● Your objective
Please copy the listing below in its entirety, without alteration.

*** Block opens ***

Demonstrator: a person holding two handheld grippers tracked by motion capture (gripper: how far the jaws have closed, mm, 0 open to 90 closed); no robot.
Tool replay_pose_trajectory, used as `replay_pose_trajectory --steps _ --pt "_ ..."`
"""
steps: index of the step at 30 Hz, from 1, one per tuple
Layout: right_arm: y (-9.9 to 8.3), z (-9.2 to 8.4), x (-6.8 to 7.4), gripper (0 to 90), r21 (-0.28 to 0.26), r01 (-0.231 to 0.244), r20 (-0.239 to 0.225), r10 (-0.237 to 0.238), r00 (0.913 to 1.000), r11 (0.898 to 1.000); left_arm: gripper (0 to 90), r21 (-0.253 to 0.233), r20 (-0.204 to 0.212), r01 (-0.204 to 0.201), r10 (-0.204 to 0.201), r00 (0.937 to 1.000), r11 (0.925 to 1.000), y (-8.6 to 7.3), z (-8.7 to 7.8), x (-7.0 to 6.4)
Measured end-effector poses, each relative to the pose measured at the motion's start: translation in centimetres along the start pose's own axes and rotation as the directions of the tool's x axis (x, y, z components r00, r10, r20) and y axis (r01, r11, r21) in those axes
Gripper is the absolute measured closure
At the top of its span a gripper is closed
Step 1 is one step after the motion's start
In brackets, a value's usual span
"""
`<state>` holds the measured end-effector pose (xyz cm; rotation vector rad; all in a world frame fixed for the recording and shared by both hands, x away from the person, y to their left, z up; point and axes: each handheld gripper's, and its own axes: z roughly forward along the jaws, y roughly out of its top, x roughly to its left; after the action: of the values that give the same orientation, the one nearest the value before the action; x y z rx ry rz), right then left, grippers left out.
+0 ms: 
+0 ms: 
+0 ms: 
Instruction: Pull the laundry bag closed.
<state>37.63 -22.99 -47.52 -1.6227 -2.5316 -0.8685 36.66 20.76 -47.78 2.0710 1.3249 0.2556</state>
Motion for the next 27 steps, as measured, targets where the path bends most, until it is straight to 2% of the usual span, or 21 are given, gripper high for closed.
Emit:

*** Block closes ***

● Task output
Demonstrator: a person holding two handheld grippers tracked by motion capture (gripper: how far the jaws have closed, mm, 0 open to 90 closed); no robot.
Tool replay_pose_trajectory, used as `replay_pose_trajectory --steps _ --pt "_ ..."`
"""
steps: index of the step at 30 Hz, from 1, one per tuple
Layout: right_arm: y (-9.9 to 8.3), z (-9.2 to 8.4), x (-6.8 to 7.4), gripper (0 to 90), r21 (-0.28 to 0.26), r01 (-0.231 to 0.244), r20 (-0.239 to 0.225), r10 (-0.237 to 0.238), r00 (0.913 to 1.000), r11 (0.898 to 1.000); left_arm: gripper (0 to 90), r21 (-0.253 to 0.233), r20 (-0.204 to 0.212), r01 (-0.204 to 0.201), r10 (-0.204 to 0.201), r00 (0.937 to 1.000), r11 (0.925 to 1.000), y (-8.6 to 7.3), z (-8.7 to 7.8), x (-7.0 to 6.4)
Measured end-effector poses, each relative to the pose measured at the motion's start: translation in centimetres along the start pose's own axes and rotation as the directions of the tool's x axis (x, y, z components r00, r10, r20) and y axis (r01, r11, r21) in those axes
Gripper is the absolute measured closure
At the top of its span a gripper is closed
Step 1 is one step after the motion's start
In brackets, a value's usual span
"""
`<state>` holds the measured end-effector pose (xyz cm; rotation vector rad; all in a world frame fixed for the recording and shared by both hands, x away from the person, y to their left, z up; point and axes: each handheld gripper's, and its own axes: z roughly forward along the jaws, y roughly out of its top, x roughly to its left; after the action: of the values that give the same orientation, the one nearest the value before the action; x y z rx ry rz), right then left, grippers left out.
+0 ms: 
+0 ms: 
+0 ms: 
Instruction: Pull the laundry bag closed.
<state>37.63 -22.99 -47.52 -1.6227 -2.5316 -0.8685 36.66 20.76 -47.78 2.0710 1.3249 0.2556</state>
Motion for the next 27 steps, as measured, targets where the path bends most, until it is straight to 2% of the usual span, or 21 are given, gripper high for closed.
Emit:

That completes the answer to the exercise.